Work instruction: Read the lines below. Copy out any that hold the string "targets".
********
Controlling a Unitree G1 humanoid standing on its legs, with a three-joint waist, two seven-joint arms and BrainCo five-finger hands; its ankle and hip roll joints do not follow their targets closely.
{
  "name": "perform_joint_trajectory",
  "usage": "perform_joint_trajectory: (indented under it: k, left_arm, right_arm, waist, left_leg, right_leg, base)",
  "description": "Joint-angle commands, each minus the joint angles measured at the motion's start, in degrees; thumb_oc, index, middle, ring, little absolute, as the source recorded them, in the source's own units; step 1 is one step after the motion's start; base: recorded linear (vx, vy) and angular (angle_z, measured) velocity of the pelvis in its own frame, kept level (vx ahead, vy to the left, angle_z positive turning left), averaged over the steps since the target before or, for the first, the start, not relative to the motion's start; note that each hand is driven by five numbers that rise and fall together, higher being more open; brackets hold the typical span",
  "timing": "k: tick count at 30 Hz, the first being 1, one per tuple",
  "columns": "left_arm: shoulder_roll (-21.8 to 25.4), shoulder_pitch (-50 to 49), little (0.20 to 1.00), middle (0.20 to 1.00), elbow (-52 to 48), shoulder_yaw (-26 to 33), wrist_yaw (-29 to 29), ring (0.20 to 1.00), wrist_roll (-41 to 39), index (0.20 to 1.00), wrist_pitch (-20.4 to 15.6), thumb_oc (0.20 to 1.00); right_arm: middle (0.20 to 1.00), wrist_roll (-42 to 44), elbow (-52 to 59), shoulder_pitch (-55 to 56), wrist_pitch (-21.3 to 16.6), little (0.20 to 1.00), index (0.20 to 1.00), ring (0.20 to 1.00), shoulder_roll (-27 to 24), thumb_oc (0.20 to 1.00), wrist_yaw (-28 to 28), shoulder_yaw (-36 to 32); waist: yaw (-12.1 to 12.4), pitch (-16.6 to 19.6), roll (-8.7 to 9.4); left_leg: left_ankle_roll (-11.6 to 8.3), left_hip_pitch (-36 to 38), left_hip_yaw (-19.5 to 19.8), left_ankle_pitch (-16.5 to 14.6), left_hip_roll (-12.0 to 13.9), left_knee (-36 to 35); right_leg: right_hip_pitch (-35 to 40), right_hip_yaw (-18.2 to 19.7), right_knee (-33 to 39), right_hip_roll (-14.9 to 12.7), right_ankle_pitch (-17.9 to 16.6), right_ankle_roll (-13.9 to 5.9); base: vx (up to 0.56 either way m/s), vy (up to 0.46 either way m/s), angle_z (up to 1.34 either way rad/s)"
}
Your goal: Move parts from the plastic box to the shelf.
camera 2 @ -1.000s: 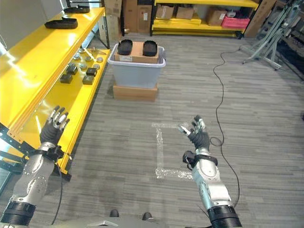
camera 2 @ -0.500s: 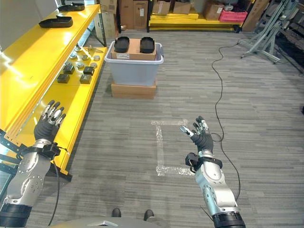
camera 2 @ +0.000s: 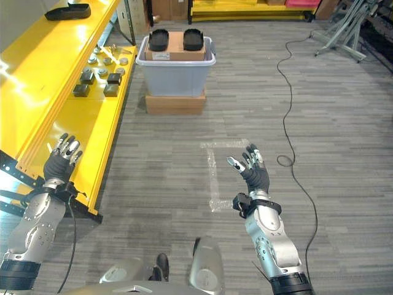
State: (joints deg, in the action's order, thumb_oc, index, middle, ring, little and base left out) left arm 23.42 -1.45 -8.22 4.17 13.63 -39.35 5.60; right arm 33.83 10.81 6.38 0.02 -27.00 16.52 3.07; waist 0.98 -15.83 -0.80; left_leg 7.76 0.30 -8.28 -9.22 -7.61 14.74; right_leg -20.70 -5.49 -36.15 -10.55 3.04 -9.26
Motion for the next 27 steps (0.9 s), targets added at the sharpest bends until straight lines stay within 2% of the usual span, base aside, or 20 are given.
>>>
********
Completed exercise:
Controlling a Unitree G1 humanoid standing on its legs, with a three-joint waist, two seven-joint arms and BrainCo five-finger hands; its ankle and hip roll joints do not follow their targets closely.
Motion for the next 27 steps (0.9 s), targets added at the sharpest bends until straight lines stay within 2% of the usual span, base aside, or 20 are given.

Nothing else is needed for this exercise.